Es difícil no pensar, con Chomsky, que debe haber un fundamento moral que guíe la acción, sobre todo si ésta pretende combatir un estado de cosas político. Sin embargo el recurso a la naturaleza humana, cuando se habla de terrenos morales y éticos, parece arrojar la oscura sombra para la filosofía de la escolástica, de una visión metafísica trasnochada del mundo. Es normal que apenas haya confrontación dialéctica en la primera parte del debate. La naturaleza humana, en un fenómeno empírico como es el estudio del lenguaje, no parece sino erigir al terreno de la regularidad estable un determinado patrón fáctico. Sin embargo, cuando se habla de naturaleza humana en el terreno ético, parecería que estamos hablando de una especie de terreno inexplorado por la experiencia histórica. Si algo nos enseña la historia, es que los valores morales han sufrido una evolución a lo largo de las épocas, que los conceptos para enjuiciar la acción humana no han sido siempre los mismos. Naturalmente la tesis defendida por Chomsky no consiste en absoluto en que la naturaleza humana, en terreno moral, haya sido siempre la misma. Pero en la medida en que pueda apelarse a ella en un momento dado, como descripción de los deseos y aspiraciones de una determinada colectividad en un estado político y social determinado, debe responder al gambito foucaultiano. Que este gambito, desarrollado hasta sus últimas consecuencias parezca conducir a un absurdo no es óbice, sin embargo, para desviar la entidad del problema. El problema, creo, es un genuino problema. Y la partida, por tanto, al menos en este debate, acaba en tablas.
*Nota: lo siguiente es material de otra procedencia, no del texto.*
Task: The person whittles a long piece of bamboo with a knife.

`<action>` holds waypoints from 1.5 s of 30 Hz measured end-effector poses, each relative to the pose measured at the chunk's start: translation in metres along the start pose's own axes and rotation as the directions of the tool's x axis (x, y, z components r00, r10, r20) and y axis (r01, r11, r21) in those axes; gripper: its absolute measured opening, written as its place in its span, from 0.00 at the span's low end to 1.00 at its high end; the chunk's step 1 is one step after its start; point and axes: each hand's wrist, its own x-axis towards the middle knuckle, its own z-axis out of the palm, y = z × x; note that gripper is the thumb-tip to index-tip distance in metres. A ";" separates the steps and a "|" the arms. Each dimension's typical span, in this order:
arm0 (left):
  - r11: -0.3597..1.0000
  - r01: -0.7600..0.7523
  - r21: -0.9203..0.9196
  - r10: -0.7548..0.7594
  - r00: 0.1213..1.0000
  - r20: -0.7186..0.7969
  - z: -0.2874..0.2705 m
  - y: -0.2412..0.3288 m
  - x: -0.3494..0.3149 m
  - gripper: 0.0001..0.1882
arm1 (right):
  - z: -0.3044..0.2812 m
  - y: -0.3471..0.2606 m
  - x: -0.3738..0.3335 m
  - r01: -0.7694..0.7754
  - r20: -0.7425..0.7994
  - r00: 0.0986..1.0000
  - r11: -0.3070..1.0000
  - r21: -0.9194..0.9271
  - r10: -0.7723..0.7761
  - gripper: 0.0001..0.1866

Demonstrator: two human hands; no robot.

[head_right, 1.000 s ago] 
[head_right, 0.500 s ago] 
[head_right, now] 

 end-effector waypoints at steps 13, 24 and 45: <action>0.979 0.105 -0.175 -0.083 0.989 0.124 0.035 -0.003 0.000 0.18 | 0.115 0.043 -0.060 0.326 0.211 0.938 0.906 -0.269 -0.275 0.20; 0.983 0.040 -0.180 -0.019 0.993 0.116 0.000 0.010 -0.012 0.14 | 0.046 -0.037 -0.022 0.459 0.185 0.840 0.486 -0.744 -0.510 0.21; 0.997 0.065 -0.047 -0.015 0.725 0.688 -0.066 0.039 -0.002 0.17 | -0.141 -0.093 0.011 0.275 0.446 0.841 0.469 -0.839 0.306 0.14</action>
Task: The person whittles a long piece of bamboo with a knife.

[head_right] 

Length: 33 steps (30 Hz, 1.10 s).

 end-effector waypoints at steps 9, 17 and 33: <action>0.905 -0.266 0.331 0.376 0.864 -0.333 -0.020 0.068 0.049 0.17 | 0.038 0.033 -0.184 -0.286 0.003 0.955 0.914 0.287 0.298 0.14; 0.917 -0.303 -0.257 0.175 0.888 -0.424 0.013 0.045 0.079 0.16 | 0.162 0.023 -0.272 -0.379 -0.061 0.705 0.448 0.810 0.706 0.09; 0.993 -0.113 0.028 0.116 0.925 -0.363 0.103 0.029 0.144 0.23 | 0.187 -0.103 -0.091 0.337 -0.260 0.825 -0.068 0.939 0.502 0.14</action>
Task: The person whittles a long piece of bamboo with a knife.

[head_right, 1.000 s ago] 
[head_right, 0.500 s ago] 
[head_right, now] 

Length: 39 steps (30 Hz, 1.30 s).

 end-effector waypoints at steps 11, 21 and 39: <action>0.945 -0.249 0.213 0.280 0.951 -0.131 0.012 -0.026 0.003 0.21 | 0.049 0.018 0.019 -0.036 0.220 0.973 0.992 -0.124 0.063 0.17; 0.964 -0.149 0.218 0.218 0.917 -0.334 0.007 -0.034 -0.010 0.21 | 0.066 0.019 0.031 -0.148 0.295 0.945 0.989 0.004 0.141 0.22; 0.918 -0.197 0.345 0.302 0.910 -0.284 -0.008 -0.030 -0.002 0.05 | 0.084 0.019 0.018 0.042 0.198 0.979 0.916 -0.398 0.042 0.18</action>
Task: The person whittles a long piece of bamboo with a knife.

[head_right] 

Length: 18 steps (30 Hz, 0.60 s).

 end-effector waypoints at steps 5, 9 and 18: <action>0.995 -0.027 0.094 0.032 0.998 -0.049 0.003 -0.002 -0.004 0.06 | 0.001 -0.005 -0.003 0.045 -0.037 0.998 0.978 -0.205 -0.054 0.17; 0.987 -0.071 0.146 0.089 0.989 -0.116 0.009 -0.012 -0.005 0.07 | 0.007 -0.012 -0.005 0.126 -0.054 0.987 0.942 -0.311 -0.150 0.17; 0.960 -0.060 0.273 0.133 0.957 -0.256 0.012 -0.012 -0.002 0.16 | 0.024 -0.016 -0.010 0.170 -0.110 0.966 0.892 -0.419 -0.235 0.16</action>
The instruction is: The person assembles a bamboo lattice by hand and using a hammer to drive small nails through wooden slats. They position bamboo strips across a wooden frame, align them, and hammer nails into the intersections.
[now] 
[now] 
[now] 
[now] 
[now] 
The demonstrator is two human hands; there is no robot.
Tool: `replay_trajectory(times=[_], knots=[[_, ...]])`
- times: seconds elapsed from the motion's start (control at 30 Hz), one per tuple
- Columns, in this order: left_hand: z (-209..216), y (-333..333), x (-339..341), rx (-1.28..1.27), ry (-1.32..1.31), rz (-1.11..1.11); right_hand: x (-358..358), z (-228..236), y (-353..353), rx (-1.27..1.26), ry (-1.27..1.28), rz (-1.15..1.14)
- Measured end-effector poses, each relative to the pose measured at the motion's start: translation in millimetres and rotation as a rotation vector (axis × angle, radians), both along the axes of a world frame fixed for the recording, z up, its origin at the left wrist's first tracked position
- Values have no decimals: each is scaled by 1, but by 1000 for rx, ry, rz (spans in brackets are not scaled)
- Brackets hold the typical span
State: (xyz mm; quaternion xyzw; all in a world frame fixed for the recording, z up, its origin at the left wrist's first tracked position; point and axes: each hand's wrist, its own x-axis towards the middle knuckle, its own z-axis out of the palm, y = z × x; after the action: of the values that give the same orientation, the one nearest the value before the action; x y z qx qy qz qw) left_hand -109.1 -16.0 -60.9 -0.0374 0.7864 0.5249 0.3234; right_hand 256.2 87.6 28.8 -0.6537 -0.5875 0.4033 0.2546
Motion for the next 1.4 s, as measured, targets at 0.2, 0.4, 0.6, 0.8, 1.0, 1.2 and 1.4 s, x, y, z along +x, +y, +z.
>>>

Uno no puede sino sentir envidia ante acontecimientos como el sucedido en Ámsterdam en aquel ya lejano 1971. El combate dialéctico entre estos dos titanes del pensamiento tiene un reflejo inapreciable en las tertulias políticas y más o menos filosóficas que, por lo menos, llegan hasta estos lares. Desde luego, no todos los años surgen pensadores con ideas tan revolucionarias como las de estos dos señores. Tampoco es habitual encontrar semejante orden y precisión en la argumentación. Pero más allá de querer encontrar “replicantes” de esta clase de intelectuales excepcionales, lo que me consterna y me preocupa son los estándares que acostumbran a mostrar los medios de comunicación, transmitiendo la sensación de que eso es lo que hay. Es necesaria una urgente higienización de esa clase de espacios. Higienización que no pasa tanto por lo ideológico, faltaría más, sino por el rigor, el respeto y la integridad intelectual. ¿Pluralismo ideológico y filosófico? Por supuesto. ¿Pluralismo en las formas? He ahí la necesaria higienización.

Mientras tanto, y a la espera de que algún inversor privado decida arriesgarse con un espacio de esas características, nos quedan libros como “La naturaleza humana”, que francamente nos reconcilian con las potencialidades y bondades del género humano.